Work instruction
For each entry, repeat the text exactly and omit any picture it holds.

Dataset excerpts:
————

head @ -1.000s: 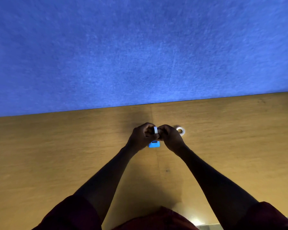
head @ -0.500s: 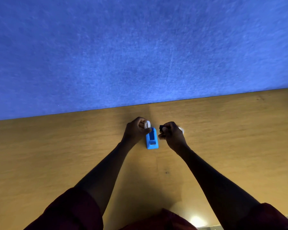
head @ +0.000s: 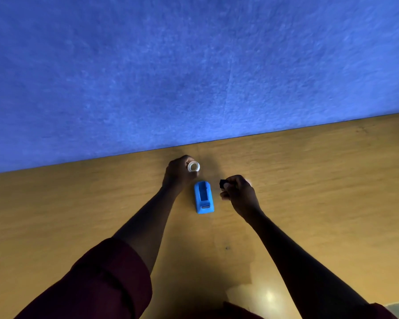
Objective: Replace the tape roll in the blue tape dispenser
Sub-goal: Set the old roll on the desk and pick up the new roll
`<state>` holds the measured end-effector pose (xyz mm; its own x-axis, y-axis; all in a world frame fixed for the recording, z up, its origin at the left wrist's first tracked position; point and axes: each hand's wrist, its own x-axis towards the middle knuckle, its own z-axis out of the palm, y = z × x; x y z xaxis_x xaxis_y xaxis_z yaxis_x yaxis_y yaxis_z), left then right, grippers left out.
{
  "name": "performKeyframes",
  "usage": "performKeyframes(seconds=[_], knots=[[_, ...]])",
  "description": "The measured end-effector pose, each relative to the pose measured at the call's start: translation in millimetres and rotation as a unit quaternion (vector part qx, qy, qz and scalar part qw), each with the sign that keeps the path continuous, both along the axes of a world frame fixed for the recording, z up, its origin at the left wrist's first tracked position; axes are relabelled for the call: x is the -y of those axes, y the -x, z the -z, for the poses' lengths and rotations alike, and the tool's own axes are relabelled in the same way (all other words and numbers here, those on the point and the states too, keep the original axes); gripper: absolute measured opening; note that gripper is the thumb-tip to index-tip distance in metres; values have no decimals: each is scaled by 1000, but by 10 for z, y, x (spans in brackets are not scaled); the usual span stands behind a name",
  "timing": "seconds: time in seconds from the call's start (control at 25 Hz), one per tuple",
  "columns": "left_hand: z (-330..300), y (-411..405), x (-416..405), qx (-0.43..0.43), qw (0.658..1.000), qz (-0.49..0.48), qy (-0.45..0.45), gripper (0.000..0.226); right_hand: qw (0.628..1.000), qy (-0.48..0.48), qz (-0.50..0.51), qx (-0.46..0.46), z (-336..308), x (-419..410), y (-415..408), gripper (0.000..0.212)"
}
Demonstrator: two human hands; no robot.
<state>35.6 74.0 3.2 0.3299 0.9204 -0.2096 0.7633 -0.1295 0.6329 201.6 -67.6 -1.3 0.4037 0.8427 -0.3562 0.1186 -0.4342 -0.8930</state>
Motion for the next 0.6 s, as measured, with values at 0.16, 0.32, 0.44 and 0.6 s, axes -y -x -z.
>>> performKeyframes(seconds=[0.16,0.32,0.44,0.6], knots=[[117,-89,-101,-33,999,30,3,45,1000,7,8,-8,73,-26,-21,7],[188,-166,-180,-56,998,29,3,48,999,21,19,-17,155,-47,-38,5],[218,-200,-209,-76,996,40,3,48,999,22,18,-17,183,-49,-58,5],[275,-248,-201,-113,993,36,-9,49,999,20,22,-18,201,-34,-64,11]])
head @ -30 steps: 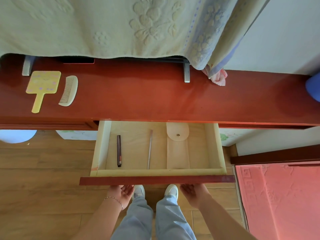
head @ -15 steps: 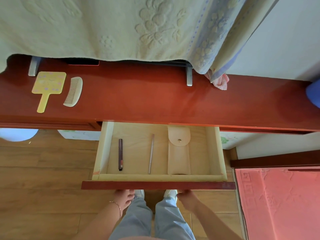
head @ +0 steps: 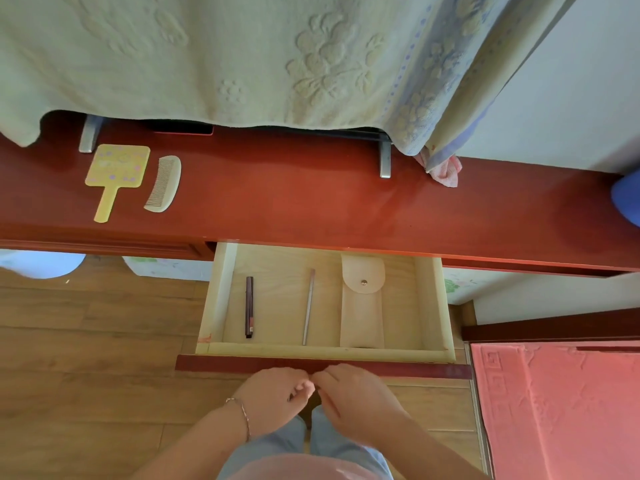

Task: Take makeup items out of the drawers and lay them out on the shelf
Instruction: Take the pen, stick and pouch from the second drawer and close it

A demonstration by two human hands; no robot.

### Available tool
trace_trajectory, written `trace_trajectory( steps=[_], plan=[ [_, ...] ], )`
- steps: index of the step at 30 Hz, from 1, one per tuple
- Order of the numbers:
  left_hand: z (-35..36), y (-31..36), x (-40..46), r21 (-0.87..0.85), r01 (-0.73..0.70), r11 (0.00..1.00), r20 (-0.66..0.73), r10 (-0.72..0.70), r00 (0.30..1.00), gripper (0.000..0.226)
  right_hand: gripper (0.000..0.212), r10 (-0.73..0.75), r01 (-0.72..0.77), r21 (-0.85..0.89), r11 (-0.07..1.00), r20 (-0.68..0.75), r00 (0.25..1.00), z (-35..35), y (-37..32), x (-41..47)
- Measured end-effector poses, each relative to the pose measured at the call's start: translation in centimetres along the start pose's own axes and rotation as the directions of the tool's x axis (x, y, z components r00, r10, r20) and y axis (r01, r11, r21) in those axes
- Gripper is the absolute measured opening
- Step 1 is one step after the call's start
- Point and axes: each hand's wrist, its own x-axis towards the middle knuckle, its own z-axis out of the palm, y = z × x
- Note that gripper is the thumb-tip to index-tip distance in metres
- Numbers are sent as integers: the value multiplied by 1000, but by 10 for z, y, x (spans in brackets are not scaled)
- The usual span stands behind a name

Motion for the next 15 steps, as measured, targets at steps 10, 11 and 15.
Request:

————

Response to this exercise
head @ -1.000s: 
head @ -0.500s: 
head @ +0.000s: 
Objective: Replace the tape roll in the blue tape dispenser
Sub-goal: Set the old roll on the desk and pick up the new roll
`<state>` holds the measured end-effector pose (xyz mm; its own x-axis, y-axis; all in a world frame fixed for the recording, z up, its origin at the left wrist's first tracked position; point and axes: each hand's wrist, its own x-axis towards the middle knuckle, its own z-axis out of the palm, y = z × x; x y z xaxis_x xaxis_y xaxis_z yaxis_x yaxis_y yaxis_z), left then right, grippers left out.
{
  "name": "performKeyframes",
  "usage": "performKeyframes(seconds=[_], knots=[[_, ...]])",
  "description": "The measured end-effector pose, each relative to the pose measured at the call's start: translation in millimetres and rotation as a unit quaternion (vector part qx, qy, qz and scalar part qw), each with the sign that keeps the path continuous, both along the axes of a world frame fixed for the recording, z up, its origin at the left wrist's first tracked position; axes are relabelled for the call: x is the -y of those axes, y the -x, z the -z, for the poses' lengths and rotations alike, and the tool's own axes are relabelled in the same way (all other words and numbers here, those on the point and the states too, keep the original axes); gripper: absolute measured opening; note that gripper is the thumb-tip to index-tip distance in metres; values have no decimals: each is scaled by 1000, but by 10 for z, y, x (spans in brackets are not scaled); the usual span stands behind a name",
  "timing": "seconds: time in seconds from the call's start (control at 25 Hz), one per tuple",
  "columns": "left_hand: z (-330..300), y (-411..405), x (-416..405), qx (-0.43..0.43), qw (0.658..1.000), qz (-0.49..0.48), qy (-0.45..0.45), gripper (0.000..0.226); right_hand: qw (0.628..1.000), qy (-0.48..0.48), qz (-0.50..0.51), qx (-0.46..0.46), z (-336..308), x (-419..410), y (-415..408), gripper (0.000..0.212)"
}
Demonstrator: two human hands; no robot.
<state>35.6 74.0 3.2 0.3299 0.9204 -0.2096 0.7633 -0.1295 0.6329 201.6 -67.6 -1.3 0.4037 0.8427 -0.3562 0.1186 -0.4342 -0.8930</state>
Motion for the next 0.6 s, as measured, with values at 0.16, 0.32, 0.44 and 0.6 s, axes -y -x -z.
>>> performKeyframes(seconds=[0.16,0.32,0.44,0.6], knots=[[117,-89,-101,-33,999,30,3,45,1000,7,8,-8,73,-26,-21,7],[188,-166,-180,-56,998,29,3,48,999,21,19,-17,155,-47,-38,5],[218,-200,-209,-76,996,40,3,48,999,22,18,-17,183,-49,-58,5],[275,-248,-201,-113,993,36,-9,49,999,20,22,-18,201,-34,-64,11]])
head @ -30 steps: 
head @ -15 steps: 
head @ +0 steps: 

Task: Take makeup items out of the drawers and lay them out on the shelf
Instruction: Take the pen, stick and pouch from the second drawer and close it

A demonstration by two human hands; no robot.

### Available tool
trace_trajectory, written `trace_trajectory( steps=[_], plan=[ [_, ...] ], )`
- steps: index of the step at 30 Hz, from 1, one per tuple
- Order of the numbers:
  left_hand: z (-35..36), y (-31..36), x (-40..46), r21 (-0.87..0.85), r01 (-0.73..0.70), r11 (0.00..1.00), r20 (-0.66..0.73), r10 (-0.72..0.70), r00 (0.30..1.00), gripper (0.000..0.226)
  right_hand: gripper (0.000..0.212), r10 (-0.73..0.75), r01 (-0.72..0.77), r21 (-0.85..0.89), r11 (-0.07..1.00), r20 (-0.68..0.75), r00 (0.25..1.00), z (-35..35), y (-37..32), x (-41..47)
- Measured end-effector poses, each relative to the pose measured at the call's start: translation in centimetres along the start pose's own axes and rotation as the directions of the tool's x axis (x, y, z components r00, r10, r20) and y axis (r01, r11, r21) in those axes
- Gripper is the absolute measured opening
- Step 1 is one step after the call's start
- Point and axes: each hand's wrist, its own x-axis towards the middle knuckle, its own z-axis out of the palm, y = z × x
- Note that gripper is the thumb-tip to index-tip distance in metres
- Numbers are sent as integers: the value multiplied by 1000, but by 10 for z, y, x (spans in brackets are not scaled)
- The usual span stands behind a name

Motion for the next 15 steps, as measured, targets at steps 10, 11 and 15.
Request:

The exercise is done, and nothing more is needed.